— TASK TO COMPLETE —
Output the line with "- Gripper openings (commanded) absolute" and every following line to the end of the material, exactly as they appear.

— RECORDED INFORMATION —
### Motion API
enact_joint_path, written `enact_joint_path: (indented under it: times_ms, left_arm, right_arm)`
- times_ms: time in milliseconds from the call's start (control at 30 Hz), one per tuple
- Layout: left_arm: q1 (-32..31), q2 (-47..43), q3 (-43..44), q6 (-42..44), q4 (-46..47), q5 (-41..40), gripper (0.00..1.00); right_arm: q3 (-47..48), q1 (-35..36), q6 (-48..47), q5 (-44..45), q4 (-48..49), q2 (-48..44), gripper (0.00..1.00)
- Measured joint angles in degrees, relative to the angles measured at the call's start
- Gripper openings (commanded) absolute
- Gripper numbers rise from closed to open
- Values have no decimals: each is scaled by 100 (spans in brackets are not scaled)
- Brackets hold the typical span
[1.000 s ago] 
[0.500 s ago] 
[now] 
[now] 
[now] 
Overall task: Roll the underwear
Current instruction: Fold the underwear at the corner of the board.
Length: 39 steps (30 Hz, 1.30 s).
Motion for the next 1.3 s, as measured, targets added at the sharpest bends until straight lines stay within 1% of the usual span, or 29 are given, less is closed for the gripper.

— SOLVED PROBLEM —
- Gripper openings (commanded) absolute
- Gripper numbers rise from closed to open
- Values have no decimals: each is scaled by 100 (spans in brackets are not scaled)
- Brackets hold the typical span
[1.000 s ago] 
[0.500 s ago] 
[now] 
[now] 
[now] 
Overall task: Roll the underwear
Current instruction: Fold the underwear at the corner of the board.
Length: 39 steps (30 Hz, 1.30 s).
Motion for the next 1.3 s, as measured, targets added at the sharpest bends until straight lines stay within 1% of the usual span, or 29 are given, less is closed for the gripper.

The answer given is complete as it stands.